=== Begin Enclosure ===

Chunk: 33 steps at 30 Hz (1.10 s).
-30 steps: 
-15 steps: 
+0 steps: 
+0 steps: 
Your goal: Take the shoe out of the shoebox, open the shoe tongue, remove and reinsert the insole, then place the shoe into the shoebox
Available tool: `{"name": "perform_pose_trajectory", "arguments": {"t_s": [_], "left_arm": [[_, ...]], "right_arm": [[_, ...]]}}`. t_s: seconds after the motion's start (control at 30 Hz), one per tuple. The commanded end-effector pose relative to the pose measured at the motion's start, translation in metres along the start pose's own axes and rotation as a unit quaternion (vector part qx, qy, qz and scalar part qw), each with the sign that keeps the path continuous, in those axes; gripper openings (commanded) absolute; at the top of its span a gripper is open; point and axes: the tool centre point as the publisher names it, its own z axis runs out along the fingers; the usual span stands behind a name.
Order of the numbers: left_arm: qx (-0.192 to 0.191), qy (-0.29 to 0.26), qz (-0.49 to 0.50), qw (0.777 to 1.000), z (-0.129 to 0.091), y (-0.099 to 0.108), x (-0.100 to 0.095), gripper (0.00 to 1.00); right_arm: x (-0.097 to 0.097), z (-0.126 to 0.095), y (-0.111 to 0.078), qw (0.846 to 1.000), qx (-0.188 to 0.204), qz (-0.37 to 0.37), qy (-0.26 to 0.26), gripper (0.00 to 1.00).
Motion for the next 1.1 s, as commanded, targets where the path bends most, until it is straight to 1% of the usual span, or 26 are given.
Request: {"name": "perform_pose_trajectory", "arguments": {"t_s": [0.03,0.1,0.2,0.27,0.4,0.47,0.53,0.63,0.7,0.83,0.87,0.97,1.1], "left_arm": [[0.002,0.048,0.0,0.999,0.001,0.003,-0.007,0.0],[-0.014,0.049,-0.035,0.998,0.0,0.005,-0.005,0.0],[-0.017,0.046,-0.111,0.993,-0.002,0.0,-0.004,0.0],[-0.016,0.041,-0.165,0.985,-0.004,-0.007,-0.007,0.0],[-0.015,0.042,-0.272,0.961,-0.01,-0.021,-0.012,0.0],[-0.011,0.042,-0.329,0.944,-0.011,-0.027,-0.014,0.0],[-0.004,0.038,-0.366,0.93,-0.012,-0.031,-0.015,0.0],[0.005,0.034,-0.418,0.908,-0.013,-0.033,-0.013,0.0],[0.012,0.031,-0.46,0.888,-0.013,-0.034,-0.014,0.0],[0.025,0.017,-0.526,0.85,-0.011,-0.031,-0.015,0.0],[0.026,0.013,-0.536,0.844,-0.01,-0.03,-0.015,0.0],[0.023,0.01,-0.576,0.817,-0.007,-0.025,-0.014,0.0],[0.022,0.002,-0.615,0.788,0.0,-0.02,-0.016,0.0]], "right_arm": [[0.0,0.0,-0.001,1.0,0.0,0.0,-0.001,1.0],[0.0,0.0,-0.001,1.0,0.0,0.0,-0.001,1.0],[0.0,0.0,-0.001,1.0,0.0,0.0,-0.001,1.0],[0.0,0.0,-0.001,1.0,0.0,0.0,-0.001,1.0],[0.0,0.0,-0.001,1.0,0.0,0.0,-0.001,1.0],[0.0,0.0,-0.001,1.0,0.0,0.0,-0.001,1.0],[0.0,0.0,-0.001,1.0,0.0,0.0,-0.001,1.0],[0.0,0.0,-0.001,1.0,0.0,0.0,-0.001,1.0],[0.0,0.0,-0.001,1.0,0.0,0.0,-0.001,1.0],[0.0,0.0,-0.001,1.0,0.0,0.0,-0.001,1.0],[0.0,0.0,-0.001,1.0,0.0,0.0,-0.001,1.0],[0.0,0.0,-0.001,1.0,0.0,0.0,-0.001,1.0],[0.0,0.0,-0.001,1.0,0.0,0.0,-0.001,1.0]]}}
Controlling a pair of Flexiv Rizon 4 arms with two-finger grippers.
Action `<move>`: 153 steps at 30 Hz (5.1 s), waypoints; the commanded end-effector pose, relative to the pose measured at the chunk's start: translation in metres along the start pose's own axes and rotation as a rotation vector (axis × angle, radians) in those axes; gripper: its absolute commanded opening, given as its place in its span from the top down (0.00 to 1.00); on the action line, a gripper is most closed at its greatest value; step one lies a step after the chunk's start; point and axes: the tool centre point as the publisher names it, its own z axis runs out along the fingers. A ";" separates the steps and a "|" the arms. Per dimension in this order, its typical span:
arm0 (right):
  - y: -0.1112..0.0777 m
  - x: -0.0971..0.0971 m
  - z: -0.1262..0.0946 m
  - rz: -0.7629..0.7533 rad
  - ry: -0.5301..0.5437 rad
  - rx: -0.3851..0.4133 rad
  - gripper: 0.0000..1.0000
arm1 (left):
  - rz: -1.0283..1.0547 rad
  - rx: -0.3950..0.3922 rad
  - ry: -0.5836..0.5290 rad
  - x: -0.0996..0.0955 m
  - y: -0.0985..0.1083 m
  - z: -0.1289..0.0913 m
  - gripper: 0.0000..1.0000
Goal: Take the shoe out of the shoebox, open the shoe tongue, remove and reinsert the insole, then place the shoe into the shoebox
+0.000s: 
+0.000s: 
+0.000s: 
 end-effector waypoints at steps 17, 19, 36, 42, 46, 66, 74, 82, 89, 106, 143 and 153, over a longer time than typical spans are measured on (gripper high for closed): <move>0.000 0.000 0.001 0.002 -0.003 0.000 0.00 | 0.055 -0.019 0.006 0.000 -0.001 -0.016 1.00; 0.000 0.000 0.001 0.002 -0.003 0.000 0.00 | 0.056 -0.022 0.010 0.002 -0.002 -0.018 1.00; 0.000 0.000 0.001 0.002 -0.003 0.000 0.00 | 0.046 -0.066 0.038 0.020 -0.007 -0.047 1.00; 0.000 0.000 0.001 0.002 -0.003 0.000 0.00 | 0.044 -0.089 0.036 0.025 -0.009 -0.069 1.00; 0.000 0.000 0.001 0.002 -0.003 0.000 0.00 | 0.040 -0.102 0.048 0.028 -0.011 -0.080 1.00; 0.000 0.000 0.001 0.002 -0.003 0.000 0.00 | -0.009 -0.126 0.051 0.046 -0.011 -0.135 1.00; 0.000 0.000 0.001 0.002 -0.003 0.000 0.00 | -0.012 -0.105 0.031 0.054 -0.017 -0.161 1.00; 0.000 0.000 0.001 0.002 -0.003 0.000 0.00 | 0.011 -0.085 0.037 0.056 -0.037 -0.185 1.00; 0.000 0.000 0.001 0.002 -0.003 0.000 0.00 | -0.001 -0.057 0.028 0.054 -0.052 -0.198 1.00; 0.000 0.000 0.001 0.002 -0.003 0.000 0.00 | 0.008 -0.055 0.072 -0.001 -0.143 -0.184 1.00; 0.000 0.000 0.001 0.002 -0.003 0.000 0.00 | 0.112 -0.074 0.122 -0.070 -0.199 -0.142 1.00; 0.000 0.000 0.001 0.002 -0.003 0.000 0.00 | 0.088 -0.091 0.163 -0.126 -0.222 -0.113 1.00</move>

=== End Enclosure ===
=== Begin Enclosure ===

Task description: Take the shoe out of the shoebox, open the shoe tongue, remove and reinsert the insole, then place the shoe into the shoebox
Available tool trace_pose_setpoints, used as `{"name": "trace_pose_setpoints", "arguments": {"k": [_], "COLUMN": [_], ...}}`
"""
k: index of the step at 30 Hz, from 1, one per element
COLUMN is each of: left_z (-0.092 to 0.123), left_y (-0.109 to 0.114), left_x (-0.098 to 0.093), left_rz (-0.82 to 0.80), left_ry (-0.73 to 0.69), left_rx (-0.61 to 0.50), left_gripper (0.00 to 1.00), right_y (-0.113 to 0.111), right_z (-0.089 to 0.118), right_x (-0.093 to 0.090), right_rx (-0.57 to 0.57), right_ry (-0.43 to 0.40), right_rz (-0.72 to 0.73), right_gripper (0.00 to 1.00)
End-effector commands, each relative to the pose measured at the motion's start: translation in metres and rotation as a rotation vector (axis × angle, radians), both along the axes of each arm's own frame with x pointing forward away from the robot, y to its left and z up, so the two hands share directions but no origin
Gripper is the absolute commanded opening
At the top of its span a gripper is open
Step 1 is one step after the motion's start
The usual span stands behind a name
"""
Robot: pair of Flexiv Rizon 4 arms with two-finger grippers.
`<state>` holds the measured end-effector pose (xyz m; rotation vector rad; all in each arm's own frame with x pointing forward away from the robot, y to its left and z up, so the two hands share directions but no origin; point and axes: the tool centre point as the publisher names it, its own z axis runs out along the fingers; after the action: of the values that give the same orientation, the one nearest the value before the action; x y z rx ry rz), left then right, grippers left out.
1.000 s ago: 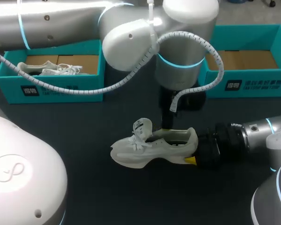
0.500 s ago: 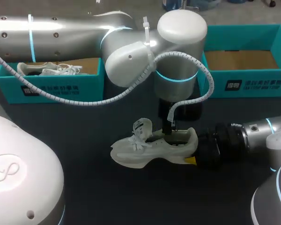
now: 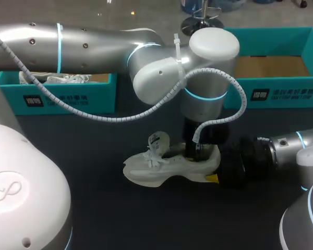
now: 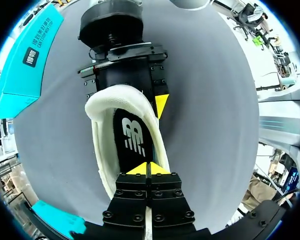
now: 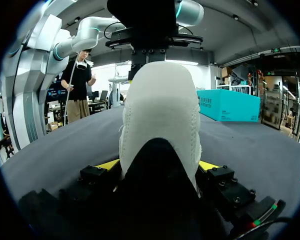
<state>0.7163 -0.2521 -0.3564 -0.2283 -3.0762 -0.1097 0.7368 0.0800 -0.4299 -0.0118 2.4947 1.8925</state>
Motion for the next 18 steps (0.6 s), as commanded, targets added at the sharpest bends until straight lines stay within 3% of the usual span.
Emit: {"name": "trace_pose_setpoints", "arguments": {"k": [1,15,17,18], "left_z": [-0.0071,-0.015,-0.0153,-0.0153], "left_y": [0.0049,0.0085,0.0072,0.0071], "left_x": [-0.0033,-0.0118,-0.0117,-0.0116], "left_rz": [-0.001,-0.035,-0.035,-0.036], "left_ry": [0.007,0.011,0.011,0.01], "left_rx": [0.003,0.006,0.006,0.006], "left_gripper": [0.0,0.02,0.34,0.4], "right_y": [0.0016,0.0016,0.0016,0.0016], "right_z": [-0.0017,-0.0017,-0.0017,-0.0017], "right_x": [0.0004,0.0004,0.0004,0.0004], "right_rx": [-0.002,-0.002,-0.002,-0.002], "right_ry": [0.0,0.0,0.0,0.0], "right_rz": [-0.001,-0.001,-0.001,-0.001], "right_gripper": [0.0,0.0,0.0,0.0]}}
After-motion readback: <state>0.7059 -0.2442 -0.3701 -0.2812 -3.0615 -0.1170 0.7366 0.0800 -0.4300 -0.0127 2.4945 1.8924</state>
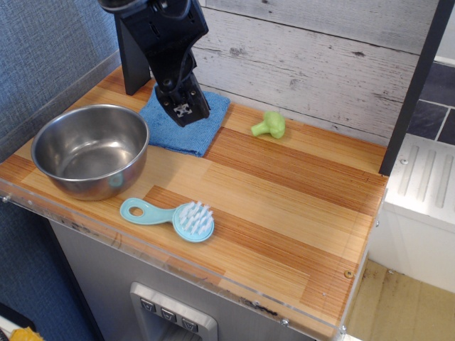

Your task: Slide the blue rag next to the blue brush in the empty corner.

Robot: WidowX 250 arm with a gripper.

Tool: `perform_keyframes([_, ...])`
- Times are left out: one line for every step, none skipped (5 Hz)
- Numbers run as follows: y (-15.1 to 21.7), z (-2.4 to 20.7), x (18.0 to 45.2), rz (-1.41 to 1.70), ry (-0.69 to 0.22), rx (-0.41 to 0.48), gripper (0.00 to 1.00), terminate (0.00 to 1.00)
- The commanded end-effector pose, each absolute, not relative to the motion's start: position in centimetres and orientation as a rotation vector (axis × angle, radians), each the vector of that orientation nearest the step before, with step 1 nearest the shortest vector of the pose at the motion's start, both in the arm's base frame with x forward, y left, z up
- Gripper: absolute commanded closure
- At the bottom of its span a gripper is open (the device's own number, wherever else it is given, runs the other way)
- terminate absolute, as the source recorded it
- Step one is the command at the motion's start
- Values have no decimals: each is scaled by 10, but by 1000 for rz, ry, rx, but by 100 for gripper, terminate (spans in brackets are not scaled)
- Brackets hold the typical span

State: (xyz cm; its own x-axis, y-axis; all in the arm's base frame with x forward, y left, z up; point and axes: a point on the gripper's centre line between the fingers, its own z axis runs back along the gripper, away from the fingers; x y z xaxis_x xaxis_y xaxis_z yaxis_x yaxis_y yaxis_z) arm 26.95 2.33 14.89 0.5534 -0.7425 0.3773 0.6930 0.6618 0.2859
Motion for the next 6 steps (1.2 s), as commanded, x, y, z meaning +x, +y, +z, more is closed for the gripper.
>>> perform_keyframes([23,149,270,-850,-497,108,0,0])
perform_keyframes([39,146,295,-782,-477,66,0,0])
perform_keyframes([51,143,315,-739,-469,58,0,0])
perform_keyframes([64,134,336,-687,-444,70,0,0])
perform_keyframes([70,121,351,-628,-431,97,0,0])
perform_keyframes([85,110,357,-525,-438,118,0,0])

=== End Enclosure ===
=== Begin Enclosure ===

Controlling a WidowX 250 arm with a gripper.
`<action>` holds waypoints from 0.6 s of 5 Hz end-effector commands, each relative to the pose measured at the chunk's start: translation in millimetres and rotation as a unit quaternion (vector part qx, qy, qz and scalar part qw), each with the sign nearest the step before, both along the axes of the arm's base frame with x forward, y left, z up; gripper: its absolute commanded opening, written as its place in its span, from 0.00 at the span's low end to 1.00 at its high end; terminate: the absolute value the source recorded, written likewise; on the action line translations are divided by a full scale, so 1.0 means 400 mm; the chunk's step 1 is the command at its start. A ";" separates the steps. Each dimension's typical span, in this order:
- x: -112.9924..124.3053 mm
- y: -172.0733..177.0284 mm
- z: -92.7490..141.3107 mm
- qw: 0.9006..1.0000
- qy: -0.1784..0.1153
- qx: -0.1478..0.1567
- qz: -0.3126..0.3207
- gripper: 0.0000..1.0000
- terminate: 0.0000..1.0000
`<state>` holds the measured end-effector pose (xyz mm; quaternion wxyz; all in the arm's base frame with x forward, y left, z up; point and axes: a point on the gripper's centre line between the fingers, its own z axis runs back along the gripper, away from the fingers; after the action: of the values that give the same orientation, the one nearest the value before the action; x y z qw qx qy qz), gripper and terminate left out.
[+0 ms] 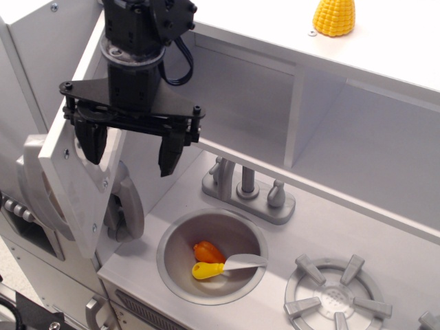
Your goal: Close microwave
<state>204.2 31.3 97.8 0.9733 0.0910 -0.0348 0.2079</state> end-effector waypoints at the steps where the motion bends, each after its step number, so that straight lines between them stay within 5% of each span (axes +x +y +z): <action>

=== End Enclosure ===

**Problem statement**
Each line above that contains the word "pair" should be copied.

**Written solution**
Controlling a pair of Flexiv Rizon 4 arms with two-finger grippers.
Robot: pair of Flexiv Rizon 4 arms with two-finger grippers.

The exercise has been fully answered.